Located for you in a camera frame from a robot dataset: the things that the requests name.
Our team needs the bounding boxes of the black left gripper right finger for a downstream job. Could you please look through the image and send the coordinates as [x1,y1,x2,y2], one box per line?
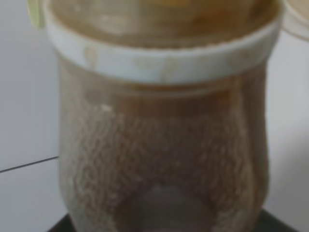
[253,210,297,232]

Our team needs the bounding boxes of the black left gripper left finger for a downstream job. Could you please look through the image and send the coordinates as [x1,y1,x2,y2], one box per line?
[48,215,75,232]

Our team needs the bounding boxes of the plastic drink bottle pink label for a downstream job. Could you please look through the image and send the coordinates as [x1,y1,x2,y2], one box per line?
[43,0,283,232]

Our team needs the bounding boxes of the clear cup blue sleeve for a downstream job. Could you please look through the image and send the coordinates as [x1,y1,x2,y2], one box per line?
[282,0,309,42]

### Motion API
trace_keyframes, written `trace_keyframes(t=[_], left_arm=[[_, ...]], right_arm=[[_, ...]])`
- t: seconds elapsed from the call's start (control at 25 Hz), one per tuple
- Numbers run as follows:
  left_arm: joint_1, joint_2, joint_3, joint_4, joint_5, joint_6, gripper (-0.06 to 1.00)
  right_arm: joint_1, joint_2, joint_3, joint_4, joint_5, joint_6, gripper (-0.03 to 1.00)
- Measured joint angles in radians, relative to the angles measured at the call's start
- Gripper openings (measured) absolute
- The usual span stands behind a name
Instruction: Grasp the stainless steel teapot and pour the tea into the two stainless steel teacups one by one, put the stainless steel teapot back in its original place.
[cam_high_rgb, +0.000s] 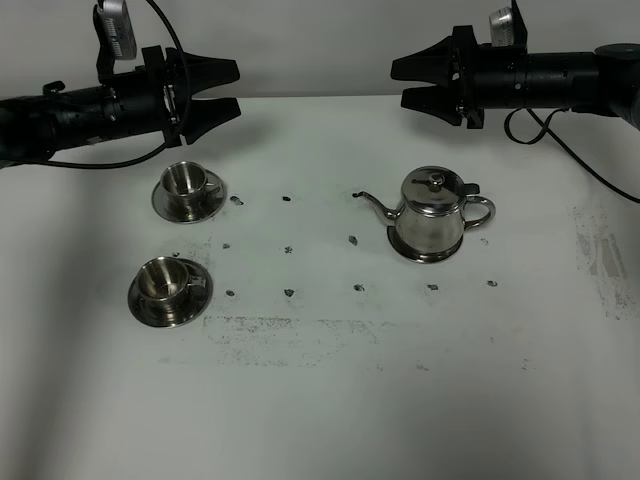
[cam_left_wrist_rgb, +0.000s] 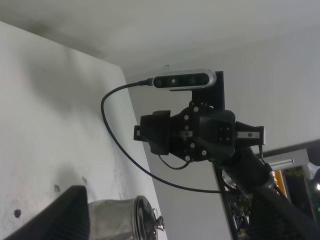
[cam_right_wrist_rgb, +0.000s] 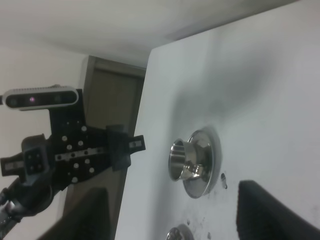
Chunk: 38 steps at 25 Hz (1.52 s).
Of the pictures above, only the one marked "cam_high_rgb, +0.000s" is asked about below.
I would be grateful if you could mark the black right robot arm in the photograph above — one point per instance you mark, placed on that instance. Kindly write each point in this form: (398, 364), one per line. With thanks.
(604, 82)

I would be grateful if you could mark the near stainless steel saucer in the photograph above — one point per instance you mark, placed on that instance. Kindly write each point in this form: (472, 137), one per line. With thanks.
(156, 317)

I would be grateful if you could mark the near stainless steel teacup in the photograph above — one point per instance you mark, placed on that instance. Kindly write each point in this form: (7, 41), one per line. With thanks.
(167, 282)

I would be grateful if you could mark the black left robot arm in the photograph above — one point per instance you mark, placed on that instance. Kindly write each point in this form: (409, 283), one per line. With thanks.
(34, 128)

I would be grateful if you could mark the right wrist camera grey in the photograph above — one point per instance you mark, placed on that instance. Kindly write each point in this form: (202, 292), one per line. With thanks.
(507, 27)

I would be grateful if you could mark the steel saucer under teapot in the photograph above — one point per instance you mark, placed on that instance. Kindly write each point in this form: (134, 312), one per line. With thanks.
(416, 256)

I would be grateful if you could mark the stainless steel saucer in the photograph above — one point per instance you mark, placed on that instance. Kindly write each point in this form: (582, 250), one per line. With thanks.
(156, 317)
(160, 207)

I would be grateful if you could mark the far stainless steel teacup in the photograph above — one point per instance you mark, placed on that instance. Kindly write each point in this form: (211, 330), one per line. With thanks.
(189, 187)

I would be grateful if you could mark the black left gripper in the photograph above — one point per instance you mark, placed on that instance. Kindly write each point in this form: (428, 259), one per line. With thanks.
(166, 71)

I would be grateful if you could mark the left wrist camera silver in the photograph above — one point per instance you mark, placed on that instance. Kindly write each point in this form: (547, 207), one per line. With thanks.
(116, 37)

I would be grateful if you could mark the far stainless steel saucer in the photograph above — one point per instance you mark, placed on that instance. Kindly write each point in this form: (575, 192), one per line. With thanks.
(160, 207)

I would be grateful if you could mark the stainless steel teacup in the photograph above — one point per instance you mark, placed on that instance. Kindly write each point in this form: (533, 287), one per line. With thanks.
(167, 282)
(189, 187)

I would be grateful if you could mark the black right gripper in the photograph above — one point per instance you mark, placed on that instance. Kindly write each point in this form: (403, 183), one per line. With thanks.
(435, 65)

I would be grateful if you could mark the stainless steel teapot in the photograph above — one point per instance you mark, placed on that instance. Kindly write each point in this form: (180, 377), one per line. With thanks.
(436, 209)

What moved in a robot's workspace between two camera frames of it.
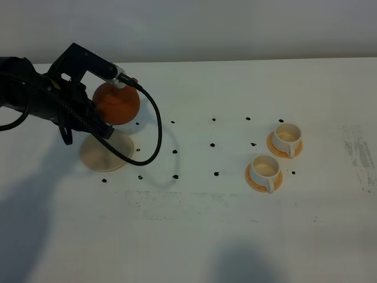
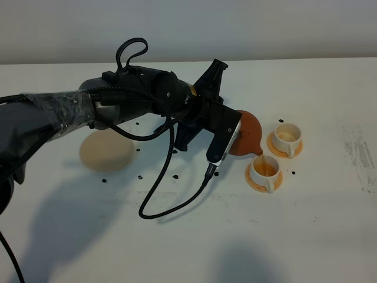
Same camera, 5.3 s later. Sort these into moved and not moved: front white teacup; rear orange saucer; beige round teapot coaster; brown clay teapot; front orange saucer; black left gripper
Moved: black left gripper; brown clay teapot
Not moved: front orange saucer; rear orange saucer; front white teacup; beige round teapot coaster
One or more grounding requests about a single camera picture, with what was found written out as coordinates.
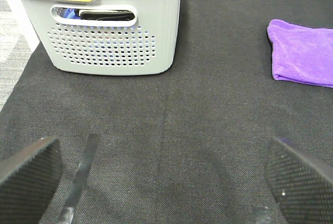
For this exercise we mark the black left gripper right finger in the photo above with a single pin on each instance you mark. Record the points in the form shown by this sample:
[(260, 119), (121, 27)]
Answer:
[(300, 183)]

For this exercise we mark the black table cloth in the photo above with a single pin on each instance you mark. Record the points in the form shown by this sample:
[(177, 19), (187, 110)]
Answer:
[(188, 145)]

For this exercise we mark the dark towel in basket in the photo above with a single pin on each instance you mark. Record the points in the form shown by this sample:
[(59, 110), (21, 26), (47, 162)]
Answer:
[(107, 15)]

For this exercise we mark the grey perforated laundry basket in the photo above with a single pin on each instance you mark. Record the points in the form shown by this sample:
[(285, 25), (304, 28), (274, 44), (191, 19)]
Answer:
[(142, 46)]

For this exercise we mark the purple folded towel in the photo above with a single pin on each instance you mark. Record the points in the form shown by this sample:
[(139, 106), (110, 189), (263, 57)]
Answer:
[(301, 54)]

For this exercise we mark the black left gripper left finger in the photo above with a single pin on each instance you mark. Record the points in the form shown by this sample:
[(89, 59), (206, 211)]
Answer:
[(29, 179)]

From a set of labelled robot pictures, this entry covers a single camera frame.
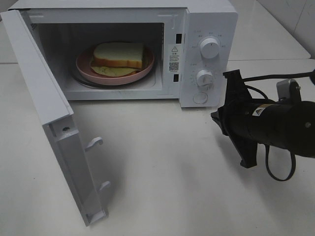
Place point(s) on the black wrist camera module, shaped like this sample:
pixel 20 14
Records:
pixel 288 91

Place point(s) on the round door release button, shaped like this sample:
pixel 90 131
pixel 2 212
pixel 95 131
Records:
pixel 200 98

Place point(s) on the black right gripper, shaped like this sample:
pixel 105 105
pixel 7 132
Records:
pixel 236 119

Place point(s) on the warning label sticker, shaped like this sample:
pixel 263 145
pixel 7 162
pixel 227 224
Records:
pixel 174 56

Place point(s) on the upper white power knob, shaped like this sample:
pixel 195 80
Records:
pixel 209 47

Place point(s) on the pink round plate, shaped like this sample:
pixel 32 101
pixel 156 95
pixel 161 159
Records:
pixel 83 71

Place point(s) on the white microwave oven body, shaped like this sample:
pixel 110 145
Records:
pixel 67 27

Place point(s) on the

**Task to complete:** Find the line that contains "Place point(s) on the pink". Repeat it and every line after it, exactly as written, up to and including the last line of the records above.

**Written response:**
Place point(s) on the pink round plate, shaped like this sample:
pixel 32 101
pixel 156 95
pixel 161 159
Records:
pixel 83 71

Place point(s) on the white microwave oven body, shaped like this sample:
pixel 110 145
Records:
pixel 67 27

Place point(s) on the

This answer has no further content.